Anthony Hayward 

Mark Eden obituary

Prolific screen actor who found TV soap fame as the Coronation Street villain Alan Bradley
  
  

Mark Eden as Alan Bradley with Barbara Knox as Rita Fairclough in a 1989 episode of Coronation Street. Millions of viewers tuned in to see the character make his exit from the soap later that year.
Mark Eden as Alan Bradley with Barbara Knox as Rita Fairclough in a 1989 episode of Coronation Street. Millions of viewers tuned in to see the character make his exit from the soap later that year. Photograph: ITV/Rex/Shutterstock

The actor Mark Eden, who has died aged 92, brought high drama to Coronation Street when he played Alan Bradley, who defrauded the singer-turned-newsagent Rita Fairclough, then terrorised her – before meeting his death under a Blackpool tram.

Eden joined the TV soap in 1986, when Alan visited his estranged daughter, Jenny, while she was being fostered by Rita, following his ex-wife’s death.
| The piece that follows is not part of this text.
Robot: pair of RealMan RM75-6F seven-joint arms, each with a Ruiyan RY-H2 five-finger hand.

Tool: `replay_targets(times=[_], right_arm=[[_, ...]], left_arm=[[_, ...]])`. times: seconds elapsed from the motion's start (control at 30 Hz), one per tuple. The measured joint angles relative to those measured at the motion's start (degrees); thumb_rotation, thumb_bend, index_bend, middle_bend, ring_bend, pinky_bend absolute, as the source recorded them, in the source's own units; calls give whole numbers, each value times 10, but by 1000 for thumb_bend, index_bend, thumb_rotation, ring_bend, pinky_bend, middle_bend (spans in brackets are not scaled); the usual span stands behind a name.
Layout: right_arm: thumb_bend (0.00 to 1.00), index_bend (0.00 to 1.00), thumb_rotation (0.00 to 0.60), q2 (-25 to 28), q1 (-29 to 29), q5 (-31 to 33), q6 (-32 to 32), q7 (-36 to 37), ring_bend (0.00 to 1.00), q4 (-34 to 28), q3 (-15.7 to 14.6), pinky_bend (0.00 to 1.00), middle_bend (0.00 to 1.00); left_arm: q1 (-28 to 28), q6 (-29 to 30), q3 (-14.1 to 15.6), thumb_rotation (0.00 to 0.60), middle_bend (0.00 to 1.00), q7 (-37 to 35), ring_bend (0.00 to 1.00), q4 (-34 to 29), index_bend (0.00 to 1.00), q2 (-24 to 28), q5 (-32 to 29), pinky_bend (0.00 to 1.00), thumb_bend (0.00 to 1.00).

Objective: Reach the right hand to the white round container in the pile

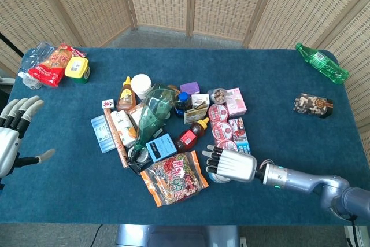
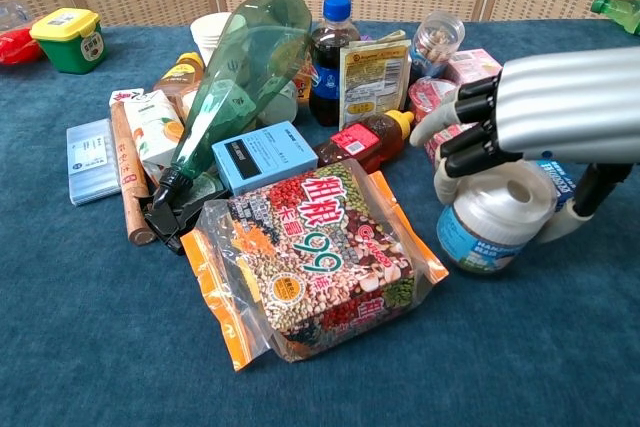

Alan dated Rita, played by Barbara Knox, but two-timed her with the barmaid Gloria Todd. He was eventually dumped by Gloria and set up Weatherfield Security Systems – funded by stealing the deeds to Rita’s house and posing as her late husband Len to remortgage it – and tried to rape his receptionist, Dawn Prescott. When Rita found out, he tried to suffocate her, was interrupted by Jenny, then fled. Although sentenced to two years in prison, he was freed immediately after six months on remand.

Alan took a job on a building site opposite Rita’s home and started to torment her. When she disappeared, residents speculated that he had killed her, but she had suffered a breakdown and gone to Blackpool. He tracked her down, chased her across the prom and was fatally hit by a tram. Twenty-seven million viewers tuned in on 8 December 1989 for the story’s climax.

The actor was born Douglas Malin in London, the second of four children, to Mag (nee Tompkins) and Charles Malin. Charles, a painter and decorator, was frequently unemployed. When the second world war broke out, Douglas was evacuated to Northamptonshire, then Derbyshire.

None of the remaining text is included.